Data shown:
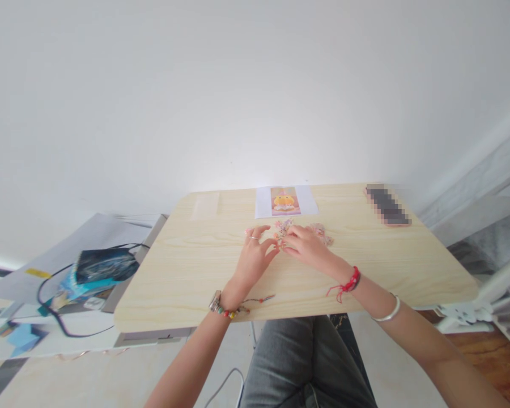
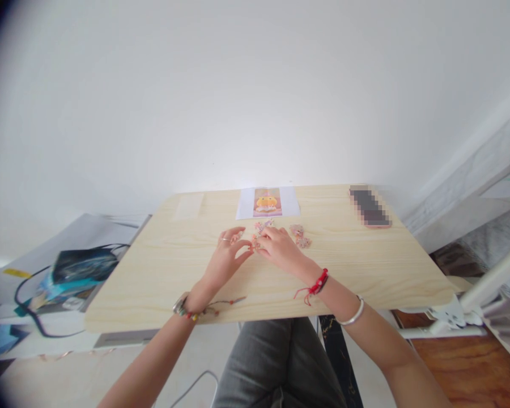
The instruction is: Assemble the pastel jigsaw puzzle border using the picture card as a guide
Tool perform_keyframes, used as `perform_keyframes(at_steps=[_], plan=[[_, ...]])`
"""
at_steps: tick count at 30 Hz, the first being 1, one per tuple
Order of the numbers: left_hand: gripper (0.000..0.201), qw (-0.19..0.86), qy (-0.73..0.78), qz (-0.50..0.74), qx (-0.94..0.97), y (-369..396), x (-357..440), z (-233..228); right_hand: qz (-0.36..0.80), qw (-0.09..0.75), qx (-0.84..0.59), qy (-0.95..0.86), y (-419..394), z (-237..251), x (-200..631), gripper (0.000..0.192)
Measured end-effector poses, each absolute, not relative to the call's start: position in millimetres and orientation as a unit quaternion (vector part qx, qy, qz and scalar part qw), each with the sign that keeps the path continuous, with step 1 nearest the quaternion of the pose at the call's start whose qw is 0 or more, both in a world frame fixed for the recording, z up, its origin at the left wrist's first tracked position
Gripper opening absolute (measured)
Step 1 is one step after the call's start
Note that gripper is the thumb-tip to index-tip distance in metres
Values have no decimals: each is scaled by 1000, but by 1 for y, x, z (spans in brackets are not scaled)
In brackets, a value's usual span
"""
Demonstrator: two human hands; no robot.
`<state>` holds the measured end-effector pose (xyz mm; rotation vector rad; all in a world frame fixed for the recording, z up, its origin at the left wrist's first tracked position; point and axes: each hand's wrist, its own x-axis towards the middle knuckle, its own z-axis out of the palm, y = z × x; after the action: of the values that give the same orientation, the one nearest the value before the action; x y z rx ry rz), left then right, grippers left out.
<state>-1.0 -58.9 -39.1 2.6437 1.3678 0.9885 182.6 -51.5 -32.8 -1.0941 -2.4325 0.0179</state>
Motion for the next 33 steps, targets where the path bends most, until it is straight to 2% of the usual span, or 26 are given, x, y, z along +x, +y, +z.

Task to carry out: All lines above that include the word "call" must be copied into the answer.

Your response:
Measured end-effector poses, each absolute, not relative to the call's start: position in millimetres and orientation as a unit quaternion (vector part qx, qy, qz and scalar part qw), each with the sign that keeps the path continuous, with step 1 nearest the quaternion of the pose at the call's start whose qw is 0 or more, both in a world frame fixed for the recording, z up, its origin at the left wrist's first tracked position
Step 1 is one step after the call's start

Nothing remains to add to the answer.